Problem statement -
Find the line containing "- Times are" in the records below. Copy exactly that line and each one after it, ending at the line containing "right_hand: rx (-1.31", and nothing more.
─── Data for the task ───
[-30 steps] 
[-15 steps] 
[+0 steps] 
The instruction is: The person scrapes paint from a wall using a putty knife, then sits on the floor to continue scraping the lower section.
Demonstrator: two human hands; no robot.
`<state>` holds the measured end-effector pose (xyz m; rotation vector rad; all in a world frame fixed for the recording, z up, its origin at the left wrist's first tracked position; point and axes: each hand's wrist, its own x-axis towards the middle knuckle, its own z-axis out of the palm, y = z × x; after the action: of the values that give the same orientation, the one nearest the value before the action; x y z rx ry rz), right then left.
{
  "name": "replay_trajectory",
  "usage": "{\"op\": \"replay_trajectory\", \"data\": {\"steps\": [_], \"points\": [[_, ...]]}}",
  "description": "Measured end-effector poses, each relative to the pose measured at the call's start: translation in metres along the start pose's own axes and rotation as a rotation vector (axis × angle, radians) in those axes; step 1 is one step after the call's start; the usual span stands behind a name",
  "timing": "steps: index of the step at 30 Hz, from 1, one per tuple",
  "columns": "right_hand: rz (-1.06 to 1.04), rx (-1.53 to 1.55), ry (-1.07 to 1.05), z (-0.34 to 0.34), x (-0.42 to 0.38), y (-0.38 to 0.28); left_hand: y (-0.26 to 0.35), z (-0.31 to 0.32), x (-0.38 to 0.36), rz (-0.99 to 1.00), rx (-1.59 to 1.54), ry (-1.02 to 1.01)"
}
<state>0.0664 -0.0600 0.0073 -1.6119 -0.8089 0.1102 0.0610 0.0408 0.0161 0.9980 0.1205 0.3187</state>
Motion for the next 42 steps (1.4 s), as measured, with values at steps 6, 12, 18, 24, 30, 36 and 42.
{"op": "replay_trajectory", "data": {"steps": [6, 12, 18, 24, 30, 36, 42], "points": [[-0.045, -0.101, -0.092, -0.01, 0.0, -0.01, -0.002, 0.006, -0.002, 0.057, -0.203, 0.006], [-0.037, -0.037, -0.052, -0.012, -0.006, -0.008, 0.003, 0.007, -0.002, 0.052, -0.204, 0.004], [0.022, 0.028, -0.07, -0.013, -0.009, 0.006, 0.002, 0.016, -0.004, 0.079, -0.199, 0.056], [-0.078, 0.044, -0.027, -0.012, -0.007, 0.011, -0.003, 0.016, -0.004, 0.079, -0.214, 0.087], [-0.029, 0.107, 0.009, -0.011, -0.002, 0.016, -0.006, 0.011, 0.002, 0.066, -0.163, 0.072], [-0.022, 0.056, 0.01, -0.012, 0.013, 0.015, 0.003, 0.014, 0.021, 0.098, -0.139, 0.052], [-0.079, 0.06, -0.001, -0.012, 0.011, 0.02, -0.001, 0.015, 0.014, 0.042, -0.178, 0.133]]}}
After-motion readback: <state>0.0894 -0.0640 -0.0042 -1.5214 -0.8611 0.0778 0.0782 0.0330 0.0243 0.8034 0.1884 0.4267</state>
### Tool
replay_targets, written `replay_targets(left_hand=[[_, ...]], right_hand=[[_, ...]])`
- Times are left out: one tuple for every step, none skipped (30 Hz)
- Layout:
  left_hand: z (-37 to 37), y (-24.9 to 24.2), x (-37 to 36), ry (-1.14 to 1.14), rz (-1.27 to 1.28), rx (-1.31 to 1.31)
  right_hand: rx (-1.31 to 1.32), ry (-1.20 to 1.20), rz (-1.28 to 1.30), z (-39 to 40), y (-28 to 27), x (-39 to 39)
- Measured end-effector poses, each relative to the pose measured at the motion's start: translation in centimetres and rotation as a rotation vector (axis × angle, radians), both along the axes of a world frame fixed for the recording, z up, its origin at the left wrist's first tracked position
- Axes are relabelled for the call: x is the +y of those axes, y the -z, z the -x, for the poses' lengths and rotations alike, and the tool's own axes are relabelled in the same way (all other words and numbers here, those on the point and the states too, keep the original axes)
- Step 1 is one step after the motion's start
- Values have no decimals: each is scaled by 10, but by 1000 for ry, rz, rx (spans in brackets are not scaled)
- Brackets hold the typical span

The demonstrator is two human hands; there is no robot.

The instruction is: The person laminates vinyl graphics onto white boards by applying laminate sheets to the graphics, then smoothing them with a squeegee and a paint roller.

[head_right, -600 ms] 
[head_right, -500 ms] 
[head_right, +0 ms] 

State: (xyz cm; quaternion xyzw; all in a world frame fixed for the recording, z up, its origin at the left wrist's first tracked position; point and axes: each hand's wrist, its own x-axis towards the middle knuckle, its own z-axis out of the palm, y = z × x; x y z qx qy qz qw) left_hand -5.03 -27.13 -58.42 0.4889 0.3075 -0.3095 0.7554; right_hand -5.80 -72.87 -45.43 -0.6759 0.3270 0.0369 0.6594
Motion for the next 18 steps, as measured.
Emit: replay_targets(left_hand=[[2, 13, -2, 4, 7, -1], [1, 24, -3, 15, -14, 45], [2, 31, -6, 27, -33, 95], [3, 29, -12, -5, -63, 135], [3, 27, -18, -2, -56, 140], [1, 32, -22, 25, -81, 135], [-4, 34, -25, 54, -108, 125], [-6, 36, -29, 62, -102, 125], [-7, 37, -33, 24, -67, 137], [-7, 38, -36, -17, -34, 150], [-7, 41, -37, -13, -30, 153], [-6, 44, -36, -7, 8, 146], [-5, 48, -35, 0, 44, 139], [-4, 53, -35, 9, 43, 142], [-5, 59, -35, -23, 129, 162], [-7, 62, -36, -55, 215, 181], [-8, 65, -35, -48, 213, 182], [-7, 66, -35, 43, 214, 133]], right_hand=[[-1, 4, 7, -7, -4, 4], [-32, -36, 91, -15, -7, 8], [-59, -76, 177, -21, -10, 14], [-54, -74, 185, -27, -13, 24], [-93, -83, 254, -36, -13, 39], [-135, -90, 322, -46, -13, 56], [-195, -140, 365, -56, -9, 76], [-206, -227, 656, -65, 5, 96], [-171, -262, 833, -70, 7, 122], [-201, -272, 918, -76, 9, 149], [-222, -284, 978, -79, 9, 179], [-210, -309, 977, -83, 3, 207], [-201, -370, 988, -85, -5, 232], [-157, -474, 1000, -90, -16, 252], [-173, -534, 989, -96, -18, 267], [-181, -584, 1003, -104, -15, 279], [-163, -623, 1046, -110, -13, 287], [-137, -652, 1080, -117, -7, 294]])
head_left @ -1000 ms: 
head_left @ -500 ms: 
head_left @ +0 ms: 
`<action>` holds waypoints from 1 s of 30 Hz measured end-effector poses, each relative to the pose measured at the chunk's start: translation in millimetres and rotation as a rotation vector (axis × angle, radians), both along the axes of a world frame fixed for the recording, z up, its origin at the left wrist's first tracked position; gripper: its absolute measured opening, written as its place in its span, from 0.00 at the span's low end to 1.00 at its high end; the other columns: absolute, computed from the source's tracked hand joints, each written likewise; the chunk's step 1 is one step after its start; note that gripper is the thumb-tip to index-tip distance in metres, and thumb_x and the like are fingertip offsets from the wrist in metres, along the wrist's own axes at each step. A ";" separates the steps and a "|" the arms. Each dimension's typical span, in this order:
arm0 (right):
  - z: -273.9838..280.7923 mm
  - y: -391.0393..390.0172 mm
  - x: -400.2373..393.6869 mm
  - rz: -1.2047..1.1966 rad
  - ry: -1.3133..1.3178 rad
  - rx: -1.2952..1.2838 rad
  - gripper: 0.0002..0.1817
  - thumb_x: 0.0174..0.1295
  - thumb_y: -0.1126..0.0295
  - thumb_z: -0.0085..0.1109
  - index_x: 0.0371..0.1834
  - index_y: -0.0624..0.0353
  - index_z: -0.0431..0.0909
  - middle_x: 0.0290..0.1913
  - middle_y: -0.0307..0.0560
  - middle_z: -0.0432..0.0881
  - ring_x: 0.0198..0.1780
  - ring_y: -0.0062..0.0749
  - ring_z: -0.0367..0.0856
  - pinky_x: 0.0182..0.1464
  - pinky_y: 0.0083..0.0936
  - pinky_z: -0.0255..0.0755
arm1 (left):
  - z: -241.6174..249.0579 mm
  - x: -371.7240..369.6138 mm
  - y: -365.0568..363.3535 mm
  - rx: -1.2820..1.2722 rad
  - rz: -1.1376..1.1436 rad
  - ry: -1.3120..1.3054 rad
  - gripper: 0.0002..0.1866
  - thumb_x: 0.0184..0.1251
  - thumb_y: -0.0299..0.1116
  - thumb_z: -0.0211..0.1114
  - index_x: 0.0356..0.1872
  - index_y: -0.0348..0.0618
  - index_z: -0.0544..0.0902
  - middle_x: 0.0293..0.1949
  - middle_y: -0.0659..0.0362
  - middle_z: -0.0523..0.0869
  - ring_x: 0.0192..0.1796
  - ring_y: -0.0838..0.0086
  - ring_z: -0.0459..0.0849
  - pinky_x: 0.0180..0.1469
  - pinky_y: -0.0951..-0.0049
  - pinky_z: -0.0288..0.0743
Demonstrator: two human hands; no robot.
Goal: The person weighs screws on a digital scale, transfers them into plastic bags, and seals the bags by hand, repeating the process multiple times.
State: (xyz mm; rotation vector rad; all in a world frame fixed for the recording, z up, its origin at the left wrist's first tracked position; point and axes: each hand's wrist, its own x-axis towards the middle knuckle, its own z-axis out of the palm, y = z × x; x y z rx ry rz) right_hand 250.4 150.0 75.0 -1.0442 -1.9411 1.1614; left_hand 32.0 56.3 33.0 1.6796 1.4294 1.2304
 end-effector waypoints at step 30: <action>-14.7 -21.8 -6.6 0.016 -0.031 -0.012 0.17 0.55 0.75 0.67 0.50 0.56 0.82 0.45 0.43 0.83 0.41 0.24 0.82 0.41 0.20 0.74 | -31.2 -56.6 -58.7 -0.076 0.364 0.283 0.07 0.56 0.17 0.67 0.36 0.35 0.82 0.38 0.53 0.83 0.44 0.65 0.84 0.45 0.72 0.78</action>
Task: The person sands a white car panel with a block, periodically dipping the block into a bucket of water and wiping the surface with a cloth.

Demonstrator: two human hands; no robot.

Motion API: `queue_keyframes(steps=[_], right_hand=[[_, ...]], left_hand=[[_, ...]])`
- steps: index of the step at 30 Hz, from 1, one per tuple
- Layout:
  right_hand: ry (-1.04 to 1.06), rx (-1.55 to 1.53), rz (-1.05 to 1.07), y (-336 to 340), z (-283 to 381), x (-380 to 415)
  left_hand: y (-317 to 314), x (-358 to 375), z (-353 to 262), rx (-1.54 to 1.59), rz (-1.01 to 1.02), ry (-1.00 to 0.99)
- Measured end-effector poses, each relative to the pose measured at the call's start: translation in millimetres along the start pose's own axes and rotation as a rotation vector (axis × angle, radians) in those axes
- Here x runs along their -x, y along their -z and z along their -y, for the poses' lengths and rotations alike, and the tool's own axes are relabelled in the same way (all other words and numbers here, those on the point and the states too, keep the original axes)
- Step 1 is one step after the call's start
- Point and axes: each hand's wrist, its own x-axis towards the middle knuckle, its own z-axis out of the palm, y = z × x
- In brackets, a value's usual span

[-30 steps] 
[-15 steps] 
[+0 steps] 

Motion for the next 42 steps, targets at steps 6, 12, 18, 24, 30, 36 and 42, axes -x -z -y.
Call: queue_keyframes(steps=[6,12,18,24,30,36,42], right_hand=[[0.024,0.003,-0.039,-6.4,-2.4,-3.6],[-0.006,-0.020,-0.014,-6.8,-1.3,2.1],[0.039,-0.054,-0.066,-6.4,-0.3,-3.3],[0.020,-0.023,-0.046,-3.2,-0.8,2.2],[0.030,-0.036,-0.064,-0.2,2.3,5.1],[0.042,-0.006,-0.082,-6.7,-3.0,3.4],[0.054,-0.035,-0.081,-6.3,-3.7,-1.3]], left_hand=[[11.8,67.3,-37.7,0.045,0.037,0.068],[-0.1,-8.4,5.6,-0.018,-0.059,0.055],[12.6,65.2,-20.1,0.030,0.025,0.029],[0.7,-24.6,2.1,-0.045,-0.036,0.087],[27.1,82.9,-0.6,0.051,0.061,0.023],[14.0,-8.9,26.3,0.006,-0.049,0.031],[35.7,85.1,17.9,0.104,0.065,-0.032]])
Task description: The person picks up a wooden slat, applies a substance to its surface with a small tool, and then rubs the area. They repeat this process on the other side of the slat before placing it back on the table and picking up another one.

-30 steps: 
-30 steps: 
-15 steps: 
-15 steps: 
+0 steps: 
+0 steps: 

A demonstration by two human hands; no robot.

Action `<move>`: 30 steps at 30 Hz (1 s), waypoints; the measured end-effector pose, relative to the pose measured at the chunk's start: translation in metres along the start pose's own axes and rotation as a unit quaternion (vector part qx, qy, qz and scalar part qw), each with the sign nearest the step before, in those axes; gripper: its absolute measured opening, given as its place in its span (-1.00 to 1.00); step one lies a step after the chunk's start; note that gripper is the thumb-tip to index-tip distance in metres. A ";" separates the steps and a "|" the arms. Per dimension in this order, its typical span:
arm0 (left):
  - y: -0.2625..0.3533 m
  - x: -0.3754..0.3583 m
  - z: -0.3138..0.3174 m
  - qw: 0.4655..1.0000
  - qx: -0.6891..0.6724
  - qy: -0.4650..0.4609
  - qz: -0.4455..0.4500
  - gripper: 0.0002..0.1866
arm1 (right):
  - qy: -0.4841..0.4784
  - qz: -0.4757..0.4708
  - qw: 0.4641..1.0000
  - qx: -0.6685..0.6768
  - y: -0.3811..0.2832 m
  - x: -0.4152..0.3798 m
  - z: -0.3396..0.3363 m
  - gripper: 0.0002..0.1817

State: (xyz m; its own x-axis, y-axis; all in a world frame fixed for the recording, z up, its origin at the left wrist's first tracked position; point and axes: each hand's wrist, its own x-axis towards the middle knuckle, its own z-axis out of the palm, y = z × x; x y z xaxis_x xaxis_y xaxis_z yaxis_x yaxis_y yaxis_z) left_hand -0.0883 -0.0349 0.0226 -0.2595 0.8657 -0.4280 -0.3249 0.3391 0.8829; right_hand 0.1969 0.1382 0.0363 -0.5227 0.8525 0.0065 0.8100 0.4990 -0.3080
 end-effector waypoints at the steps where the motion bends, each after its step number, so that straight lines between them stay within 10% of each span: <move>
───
Answer for the task -
- Times are left out: one tuple for every step, none skipped (30 Hz)
- Layout:
  left_hand: z (-37 to 37), y (-24.9 to 24.2), x (-37 to 36), ry (-1.14 to 1.14), rz (-1.27 to 1.28), rx (-1.31 to 1.31)
  right_hand: rx (-1.31 to 1.32), ry (-1.20 to 1.20), rz (-1.28 to 1.30), z (-39 to 40), y (-28 to 27), x (-39 to 39)

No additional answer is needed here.